The mechanism of increasing effect of CuCl₂ on specific ³H]cimetidine binding was examined in brain membranes of rats. CuCl₂-Induced elevation of ³H]cimetidine binding was high in Krebs-Ringer solution (pH 7.4) compared to those in 50 mM Na, K-phosphate buffer (pH 7.4) and in 50 mM Tris-HCl buffer (pH 7.4). CaCl₂ (5–50 mM) inhibited effect of CuCl₂, but NaCl (25–200 mM), KCl (5–100 mM) or MgCl₂ (5–50 mM) did not. CuCl₂ (50 μM) elevated 9.3- and 2.5-fold the binding in phosphate- and Tris—HCl buffer, respectively. EDTA-2Na decreased the binding elevated by 50 μM CuCl₂ in phosphate buffer to the similar level in Tris-HCl buffer, whereas it did not affect those in Tris-HCl buffer. The absorption spectra of cimetidine and CuCl₂ mixture showed a peak at 317 nm in phosphate buffer that was not observed in Tris-HCl buffer. It is suggested that cimetidine-Cu²⁺ chelate complex could be formed in phosphate buffer, resulting in higher amount of binding in phosphate buffer than in Tris-HCl buffer. PdCl₂ also caused a marked elevation in ³H]cimetidine binding, seeming to be due to formation of cimetidine-Pd²⁺ chelate complex.
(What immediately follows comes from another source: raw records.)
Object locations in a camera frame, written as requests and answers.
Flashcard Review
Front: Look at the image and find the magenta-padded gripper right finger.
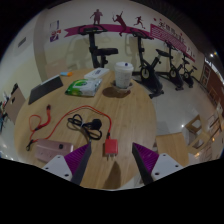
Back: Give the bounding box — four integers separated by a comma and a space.
131, 142, 184, 186

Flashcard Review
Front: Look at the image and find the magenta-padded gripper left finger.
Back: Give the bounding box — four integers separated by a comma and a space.
41, 143, 92, 186

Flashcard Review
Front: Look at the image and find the red charger block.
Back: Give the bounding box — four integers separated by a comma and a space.
104, 138, 119, 161

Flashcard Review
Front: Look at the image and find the pink power strip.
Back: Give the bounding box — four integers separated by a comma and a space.
33, 138, 75, 163

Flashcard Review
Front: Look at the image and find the small wooden stool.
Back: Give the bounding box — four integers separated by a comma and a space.
184, 114, 204, 136

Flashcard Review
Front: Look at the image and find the black flat mat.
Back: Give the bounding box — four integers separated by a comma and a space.
28, 74, 64, 105

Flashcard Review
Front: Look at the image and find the green wet wipes pack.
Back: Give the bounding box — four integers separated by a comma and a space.
65, 78, 103, 98

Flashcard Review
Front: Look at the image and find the brown round coaster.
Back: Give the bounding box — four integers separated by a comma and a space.
102, 85, 132, 99

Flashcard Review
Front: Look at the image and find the black exercise bike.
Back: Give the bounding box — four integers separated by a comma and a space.
155, 39, 185, 92
129, 28, 165, 99
179, 49, 198, 89
77, 24, 119, 69

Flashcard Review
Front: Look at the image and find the white lidded cup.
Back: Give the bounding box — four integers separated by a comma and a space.
113, 61, 134, 89

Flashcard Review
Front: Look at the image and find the white tissue pack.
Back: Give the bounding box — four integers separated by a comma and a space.
83, 67, 110, 80

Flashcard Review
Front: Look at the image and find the black power cord with plug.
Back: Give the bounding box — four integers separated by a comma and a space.
67, 113, 103, 141

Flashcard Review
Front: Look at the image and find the red charging cable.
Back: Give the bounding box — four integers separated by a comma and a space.
25, 104, 113, 152

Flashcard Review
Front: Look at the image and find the wooden chair with handle slot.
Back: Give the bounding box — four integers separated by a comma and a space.
4, 83, 27, 125

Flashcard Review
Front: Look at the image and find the grey wall sign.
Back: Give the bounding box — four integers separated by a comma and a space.
17, 36, 28, 48

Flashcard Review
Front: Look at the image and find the magenta sports wall decal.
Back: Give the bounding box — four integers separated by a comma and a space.
64, 9, 196, 63

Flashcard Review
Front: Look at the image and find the wall poster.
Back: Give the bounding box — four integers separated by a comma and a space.
49, 20, 62, 43
There were two types of ³H]cimetidine binding in the presence of 20 nM PdCl₂: high affinity binding with K_d = 0.7 ± 0.1 nM and low affinity binding with K_d = 44.3 ± 3.0 nM. It is suggested that cimetidine-Cu²⁺ complex binds to cimetidine binding sites in brain with higher affinity than cimetidine alone.